EPFL-VILAB / omnidata

A Scalable Pipeline for Making Steerable Multi-Task Mid-Level Vision Datasets from 3D Scans [ICCV 2021]
Other
395 stars 49 forks source link

There is an issue of depth_euclidean / depth_zbuffer image data #32

Closed jeeyung closed 1 year ago

jeeyung commented 1 year ago

I have downloaded data by following the process (using omnidata-tools)

I checked the image files in 'depth_euclidean' and 'depth_zbuffer', and they are different from the images of examples you used. It seems "depth" information is not included as it consists of black and white(binary pixel).
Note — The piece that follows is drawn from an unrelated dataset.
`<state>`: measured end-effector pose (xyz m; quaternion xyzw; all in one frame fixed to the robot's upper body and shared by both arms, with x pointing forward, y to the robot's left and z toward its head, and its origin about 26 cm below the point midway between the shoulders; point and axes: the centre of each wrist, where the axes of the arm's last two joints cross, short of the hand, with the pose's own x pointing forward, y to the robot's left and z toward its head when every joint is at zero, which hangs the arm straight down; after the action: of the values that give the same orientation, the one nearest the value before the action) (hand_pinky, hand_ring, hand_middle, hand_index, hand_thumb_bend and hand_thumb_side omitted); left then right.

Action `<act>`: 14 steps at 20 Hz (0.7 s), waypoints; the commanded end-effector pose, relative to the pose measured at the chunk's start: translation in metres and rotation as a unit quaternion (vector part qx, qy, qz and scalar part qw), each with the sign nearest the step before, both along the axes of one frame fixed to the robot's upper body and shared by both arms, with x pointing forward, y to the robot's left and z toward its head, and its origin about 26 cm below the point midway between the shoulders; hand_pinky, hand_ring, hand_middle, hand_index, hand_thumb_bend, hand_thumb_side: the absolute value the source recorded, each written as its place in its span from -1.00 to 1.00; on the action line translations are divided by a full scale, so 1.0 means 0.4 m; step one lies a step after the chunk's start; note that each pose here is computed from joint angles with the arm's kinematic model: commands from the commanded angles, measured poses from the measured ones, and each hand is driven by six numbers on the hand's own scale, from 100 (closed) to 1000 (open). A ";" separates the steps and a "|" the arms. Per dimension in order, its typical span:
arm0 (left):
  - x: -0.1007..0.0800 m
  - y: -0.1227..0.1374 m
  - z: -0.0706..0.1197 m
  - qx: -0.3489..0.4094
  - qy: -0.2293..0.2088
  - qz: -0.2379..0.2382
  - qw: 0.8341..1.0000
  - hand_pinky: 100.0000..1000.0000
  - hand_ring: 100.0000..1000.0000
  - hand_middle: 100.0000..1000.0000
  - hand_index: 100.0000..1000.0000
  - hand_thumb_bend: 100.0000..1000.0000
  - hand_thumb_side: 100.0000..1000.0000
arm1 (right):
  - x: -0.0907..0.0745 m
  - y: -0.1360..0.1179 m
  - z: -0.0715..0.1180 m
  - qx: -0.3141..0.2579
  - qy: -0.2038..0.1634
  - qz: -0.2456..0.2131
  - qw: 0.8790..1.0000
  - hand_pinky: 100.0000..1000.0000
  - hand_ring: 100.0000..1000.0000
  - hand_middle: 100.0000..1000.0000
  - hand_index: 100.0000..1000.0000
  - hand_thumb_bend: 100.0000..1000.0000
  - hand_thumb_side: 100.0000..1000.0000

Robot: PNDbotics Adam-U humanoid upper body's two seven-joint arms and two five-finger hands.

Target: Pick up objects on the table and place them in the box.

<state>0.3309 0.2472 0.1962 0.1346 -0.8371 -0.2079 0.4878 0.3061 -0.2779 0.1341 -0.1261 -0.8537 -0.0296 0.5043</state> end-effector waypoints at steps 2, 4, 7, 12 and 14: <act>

Could you please check it asap?

alexsax commented 1 year ago

Hi @jeeyung, the depth images are single-channel images with 16-bit depth (documented e.g. here).

Perhaps you are reading them as 8-bit? The included dataloaders should work, and show how to read the images.

jeeyung commented 1 year ago

Hello Alex, Thank you for the reply! I have used the dataloader you mentioned.

point_1_view_3_domain_depth_euclidean The image above is one example of depth euclidean data that I downloaded.

What I expected is similar to the below:

Screen Shot 2022-12-14 at 7 26 12 PM

I expected that the downloaded images should contain gradually changing darkness. Am I missing something?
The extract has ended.